What to work on — Across the listing below, how many lines contain the string "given"? Only the number is needed.

Material for this exercise —
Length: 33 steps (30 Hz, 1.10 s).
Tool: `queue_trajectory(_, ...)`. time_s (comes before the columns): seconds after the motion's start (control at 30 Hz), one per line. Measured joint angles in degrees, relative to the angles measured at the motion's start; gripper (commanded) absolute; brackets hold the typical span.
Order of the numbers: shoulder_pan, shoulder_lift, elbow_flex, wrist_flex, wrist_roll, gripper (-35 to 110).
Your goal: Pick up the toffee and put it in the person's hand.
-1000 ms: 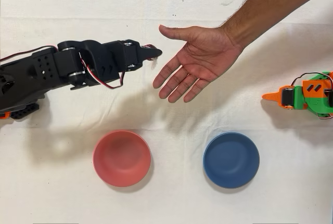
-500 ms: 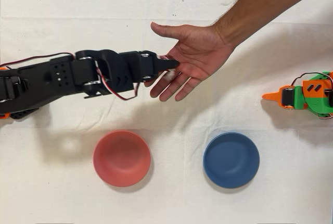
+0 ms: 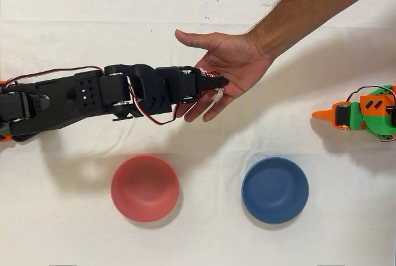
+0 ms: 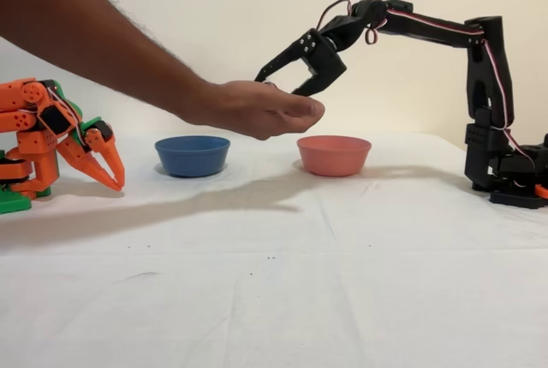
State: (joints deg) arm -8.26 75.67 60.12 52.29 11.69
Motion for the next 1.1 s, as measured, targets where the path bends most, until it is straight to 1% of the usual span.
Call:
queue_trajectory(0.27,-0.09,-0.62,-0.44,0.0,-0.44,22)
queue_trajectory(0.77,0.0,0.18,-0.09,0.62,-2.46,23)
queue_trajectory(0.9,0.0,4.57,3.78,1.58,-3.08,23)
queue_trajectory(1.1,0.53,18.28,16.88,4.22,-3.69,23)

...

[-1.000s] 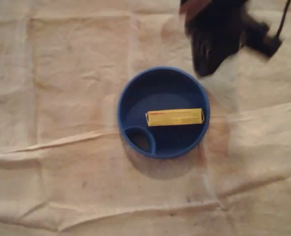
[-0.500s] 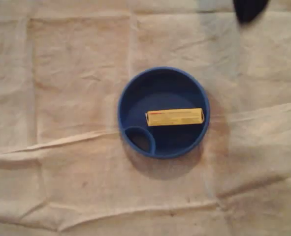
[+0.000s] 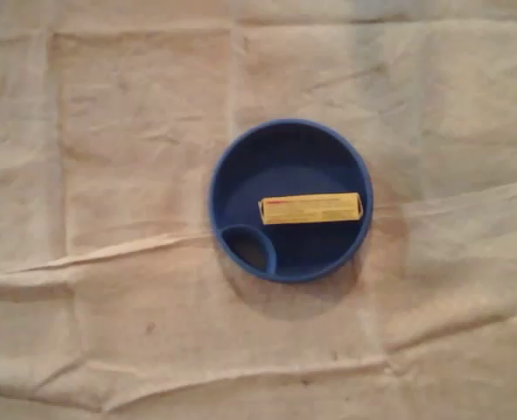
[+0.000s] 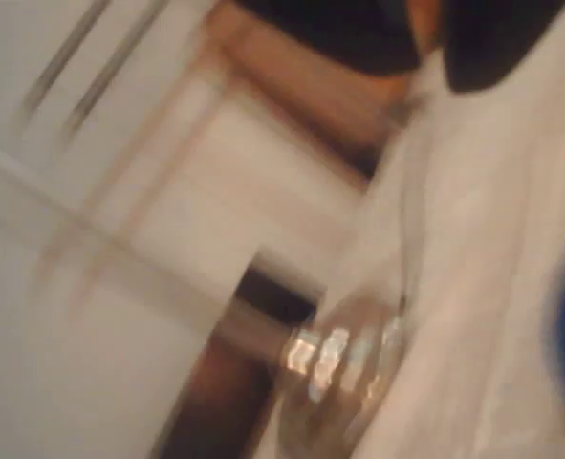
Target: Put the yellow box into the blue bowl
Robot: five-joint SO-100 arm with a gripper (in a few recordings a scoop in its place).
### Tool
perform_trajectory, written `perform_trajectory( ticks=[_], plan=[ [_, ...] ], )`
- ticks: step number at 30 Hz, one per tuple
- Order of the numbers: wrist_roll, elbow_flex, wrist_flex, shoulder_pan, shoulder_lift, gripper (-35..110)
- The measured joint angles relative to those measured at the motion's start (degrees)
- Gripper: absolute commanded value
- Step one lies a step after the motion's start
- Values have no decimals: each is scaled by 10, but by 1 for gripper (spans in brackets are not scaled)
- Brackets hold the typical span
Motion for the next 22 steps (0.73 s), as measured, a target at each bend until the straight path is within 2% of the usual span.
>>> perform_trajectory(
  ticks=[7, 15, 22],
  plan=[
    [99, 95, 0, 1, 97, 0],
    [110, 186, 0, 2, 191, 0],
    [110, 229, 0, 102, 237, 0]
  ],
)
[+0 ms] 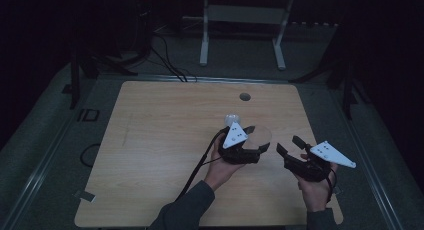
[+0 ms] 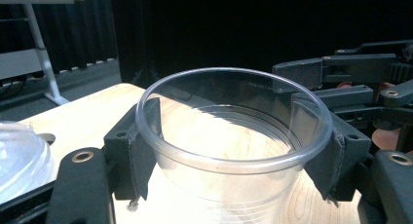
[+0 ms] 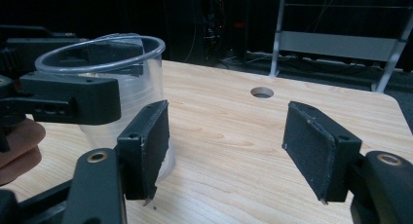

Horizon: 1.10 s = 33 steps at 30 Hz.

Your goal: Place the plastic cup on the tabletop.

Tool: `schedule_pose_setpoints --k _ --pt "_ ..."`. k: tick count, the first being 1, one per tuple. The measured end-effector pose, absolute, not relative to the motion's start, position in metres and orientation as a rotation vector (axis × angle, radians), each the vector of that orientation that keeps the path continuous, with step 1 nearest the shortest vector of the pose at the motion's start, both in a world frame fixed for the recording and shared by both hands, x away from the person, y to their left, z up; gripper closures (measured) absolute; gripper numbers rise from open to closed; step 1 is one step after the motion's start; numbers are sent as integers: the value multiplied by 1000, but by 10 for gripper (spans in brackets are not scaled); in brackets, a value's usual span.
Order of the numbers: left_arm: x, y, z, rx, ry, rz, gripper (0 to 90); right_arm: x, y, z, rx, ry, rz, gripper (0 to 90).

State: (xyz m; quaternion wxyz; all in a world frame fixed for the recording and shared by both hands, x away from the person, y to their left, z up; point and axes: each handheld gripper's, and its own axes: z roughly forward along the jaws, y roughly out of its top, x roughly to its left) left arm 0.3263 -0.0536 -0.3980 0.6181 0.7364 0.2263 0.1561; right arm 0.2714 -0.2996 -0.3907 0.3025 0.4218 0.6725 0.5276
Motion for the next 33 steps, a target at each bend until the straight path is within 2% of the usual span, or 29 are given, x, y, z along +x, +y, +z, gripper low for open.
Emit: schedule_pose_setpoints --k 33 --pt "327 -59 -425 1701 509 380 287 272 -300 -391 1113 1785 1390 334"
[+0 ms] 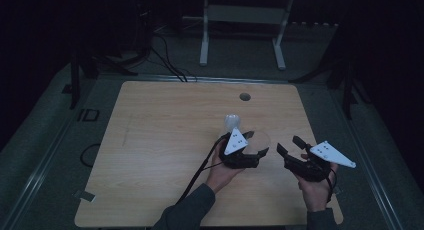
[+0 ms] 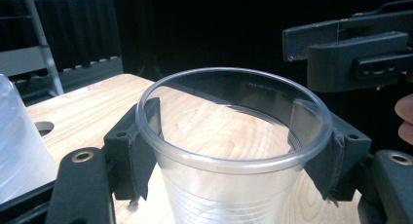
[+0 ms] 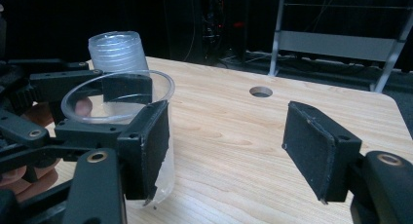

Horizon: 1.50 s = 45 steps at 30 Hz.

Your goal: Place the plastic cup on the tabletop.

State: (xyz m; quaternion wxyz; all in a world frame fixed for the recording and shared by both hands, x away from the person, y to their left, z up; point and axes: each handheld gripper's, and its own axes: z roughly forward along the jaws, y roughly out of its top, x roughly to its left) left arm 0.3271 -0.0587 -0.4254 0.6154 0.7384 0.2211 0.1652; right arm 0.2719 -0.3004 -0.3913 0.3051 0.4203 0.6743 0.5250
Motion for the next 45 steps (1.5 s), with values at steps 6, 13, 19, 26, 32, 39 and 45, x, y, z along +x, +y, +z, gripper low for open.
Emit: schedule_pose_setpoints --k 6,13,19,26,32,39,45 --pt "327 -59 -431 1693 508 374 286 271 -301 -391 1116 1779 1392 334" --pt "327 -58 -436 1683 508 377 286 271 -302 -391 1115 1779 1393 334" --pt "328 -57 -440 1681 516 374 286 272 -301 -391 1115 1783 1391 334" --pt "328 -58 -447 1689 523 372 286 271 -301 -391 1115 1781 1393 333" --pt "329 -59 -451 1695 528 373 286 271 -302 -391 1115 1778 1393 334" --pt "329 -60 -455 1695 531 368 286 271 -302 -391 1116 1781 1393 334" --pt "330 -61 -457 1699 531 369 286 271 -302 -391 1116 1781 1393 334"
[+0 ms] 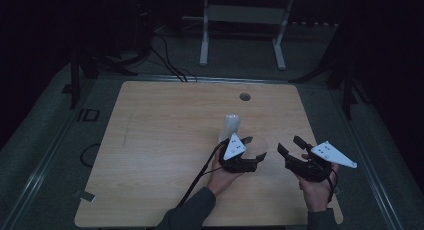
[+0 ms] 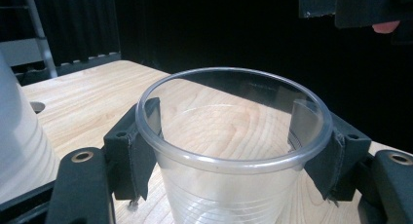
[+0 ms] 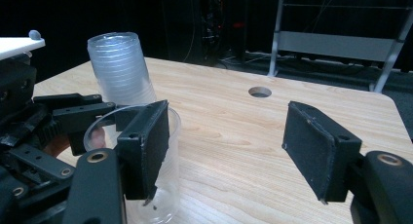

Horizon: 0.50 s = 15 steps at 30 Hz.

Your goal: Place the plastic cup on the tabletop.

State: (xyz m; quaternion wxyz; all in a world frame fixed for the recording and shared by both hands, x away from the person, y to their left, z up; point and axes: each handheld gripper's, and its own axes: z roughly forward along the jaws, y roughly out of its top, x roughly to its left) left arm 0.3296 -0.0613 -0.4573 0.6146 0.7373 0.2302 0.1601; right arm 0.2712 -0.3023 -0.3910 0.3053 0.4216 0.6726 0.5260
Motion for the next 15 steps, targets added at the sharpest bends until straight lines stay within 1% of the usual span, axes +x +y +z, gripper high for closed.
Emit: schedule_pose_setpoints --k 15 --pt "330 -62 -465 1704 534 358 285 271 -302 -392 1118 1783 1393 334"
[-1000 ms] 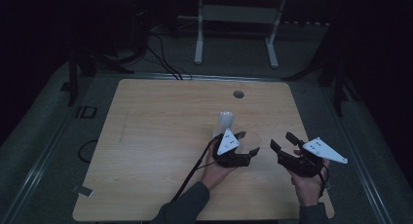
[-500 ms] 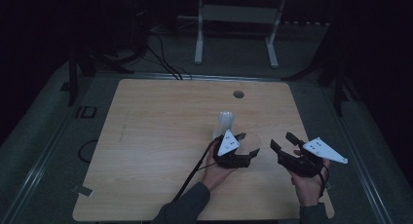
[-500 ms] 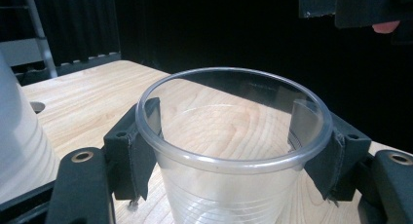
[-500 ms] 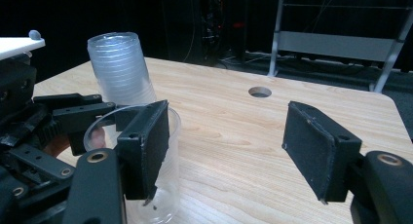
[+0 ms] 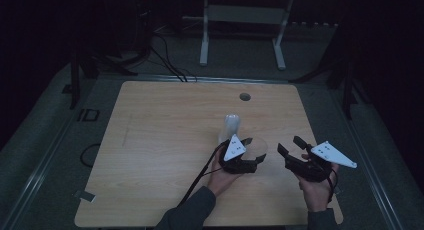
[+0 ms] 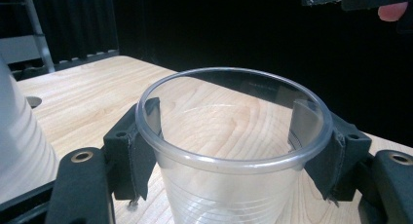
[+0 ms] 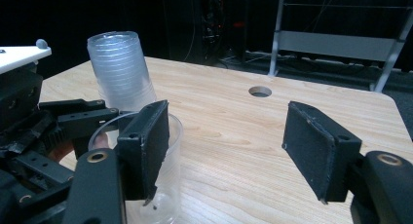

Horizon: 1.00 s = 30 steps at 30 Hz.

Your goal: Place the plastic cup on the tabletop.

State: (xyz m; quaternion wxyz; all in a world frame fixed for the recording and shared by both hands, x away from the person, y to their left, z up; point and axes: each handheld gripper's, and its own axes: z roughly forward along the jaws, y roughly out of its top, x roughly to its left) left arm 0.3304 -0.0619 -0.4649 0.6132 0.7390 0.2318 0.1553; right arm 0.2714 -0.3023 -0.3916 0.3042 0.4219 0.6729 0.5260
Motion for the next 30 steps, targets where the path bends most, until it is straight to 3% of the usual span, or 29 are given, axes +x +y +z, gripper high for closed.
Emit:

Solution — 2